Not much happens at first beyond Julie’s amusingly testy, politely antagonistic exchange at check-in with the hotel receptionist (a dryly funny Carly-Sophia Davies). The women settle into their room, a cozy double lined with toile wallpaper and furnished with separate beds and some strategically placed mirrors that Hogg soon has wicked fun with. Mother and daughter are close, though Julie’s doting on Rosalind isn’t always welcome. Rosalind spends a lot of time in bed; she also seems untroubled by the mansion’s eerie noises, its spooky gloom and the loud rhythmic banging that keeps Julie up at night.
Given Hogg’s interest in memory and her expressionistic use of space it was perhaps inevitable that she’d make a ghost story, though “The Eternal Daughter” doesn’t as much conform to the genre template as playfully nip at its edges. It’s not for nothing that the first words you hear are “well, there was something strange….” Yet while Hogg comes at genre obliquely, she also makes great use of horror’s greatest hits by deploying creaking doors, billowing curtains and ominous shadows. And then there’s the pale-gray face at a window that Julie sees at night while out walking the dog.
The mother and daughter, their differences, similarities, tenderness and love are the story, which Hogg fills in with chatter, reminiscences, precise details, private rituals and lingering looks.
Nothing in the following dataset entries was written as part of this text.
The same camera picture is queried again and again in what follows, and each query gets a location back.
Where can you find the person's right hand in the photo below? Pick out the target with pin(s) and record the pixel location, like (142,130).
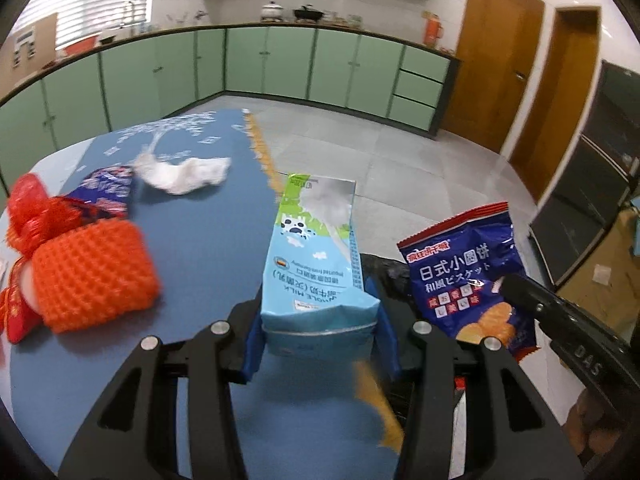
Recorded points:
(595,425)

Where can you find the red thermos flask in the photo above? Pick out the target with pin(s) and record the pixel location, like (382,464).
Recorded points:
(432,30)

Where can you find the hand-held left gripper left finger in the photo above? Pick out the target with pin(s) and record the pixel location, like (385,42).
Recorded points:
(252,355)

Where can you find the white cooking pot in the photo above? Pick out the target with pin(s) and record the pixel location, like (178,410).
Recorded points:
(272,11)

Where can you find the green base cabinets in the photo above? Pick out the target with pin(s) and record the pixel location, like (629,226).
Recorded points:
(280,60)

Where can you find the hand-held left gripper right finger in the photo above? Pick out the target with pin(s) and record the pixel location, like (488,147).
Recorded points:
(387,345)

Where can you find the light blue milk carton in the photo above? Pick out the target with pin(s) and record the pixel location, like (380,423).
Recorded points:
(310,270)

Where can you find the wooden door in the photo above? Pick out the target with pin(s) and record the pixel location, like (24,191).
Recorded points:
(495,55)
(555,105)

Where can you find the red printed wrapper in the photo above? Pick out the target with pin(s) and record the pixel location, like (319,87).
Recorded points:
(15,315)

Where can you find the blue biscuit packet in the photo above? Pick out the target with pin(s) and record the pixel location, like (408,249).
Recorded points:
(107,187)
(450,270)

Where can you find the black refrigerator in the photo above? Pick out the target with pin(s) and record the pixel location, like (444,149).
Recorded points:
(595,160)

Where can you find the red plastic basin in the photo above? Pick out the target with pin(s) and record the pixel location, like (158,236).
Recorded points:
(82,44)

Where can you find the red mesh net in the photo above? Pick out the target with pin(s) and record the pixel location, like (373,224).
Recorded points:
(30,200)

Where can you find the metal sink faucet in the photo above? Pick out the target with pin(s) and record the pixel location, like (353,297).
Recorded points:
(131,12)

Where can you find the white tissue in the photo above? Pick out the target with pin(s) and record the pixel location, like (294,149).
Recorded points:
(185,175)

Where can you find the black wok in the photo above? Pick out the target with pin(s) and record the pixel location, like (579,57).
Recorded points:
(307,13)

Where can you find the blue printed tablecloth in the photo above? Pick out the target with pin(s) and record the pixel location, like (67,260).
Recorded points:
(200,240)

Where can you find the wooden table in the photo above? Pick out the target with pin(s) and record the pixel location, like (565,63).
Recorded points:
(260,145)

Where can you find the window blinds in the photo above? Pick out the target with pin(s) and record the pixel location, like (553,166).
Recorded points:
(90,5)

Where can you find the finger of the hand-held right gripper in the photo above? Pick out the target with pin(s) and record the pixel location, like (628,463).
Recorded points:
(525,290)

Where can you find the cardboard box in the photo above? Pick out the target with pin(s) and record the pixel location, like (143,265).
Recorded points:
(610,270)

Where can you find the black trash bag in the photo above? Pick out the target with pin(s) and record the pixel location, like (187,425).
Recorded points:
(395,272)
You see how Julie methodically, and with a hint of odd urgency, unpacks her luggage, and how Rosalind daintily removes a tablet from a pillbox. And while you may shriek in mock-horror at some mother-daughter passive-aggression — “What do you think, Mum?” Julie asks of Rosalind, who answers “What do you think?” — Hogg doesn’t peel away the character’s psychological layers. Their mysteries, as she will tenderly reveal, lie elsewhere.
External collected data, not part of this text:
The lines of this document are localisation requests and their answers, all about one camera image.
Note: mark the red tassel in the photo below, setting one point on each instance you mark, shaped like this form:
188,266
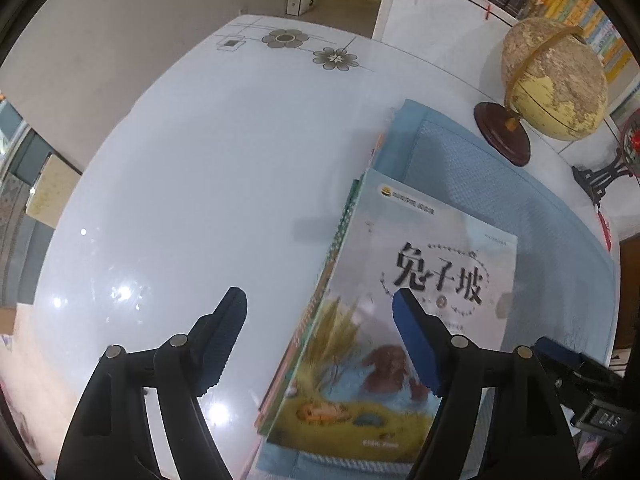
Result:
606,232

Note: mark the white bookshelf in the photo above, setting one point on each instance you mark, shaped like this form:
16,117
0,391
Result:
440,15

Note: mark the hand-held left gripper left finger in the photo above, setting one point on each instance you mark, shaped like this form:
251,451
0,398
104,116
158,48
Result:
225,345

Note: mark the stack of thin books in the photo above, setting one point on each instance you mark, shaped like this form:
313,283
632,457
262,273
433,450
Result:
341,220

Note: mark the antique style globe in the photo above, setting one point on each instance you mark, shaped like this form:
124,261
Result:
550,75

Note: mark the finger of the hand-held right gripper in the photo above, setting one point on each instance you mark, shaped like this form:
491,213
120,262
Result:
555,349

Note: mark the white rabbit picture book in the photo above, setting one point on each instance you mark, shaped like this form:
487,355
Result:
425,240

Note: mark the light blue textured mat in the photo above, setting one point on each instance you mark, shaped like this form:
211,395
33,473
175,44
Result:
475,185

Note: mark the round red flower fan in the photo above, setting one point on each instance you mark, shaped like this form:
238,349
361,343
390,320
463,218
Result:
634,142

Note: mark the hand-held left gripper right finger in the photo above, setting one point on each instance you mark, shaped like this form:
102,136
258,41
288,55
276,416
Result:
415,340
Notable effort has gone into visually distinguishing Julie and Rosalind beyond just their hair and clothes, including the use of some discreet makeup and careful lensing. Even so, the characters look more conspicuously alike than not, a resemblance that underlines their bonds, familial and otherwise, even as it evokes the figure of the doppelgänger, another horror staple. In classic examples, the doppelgänger serves as a sinister, even monstrous double (Dr. Jekyll, meet Mr. Hyde). Here, the doubling can be subtle, but it does suggest that there are alternative realities in play, an idea that Hogg conveys early on with some clever, destabilizing mirrored images — something definitely weird this way comes.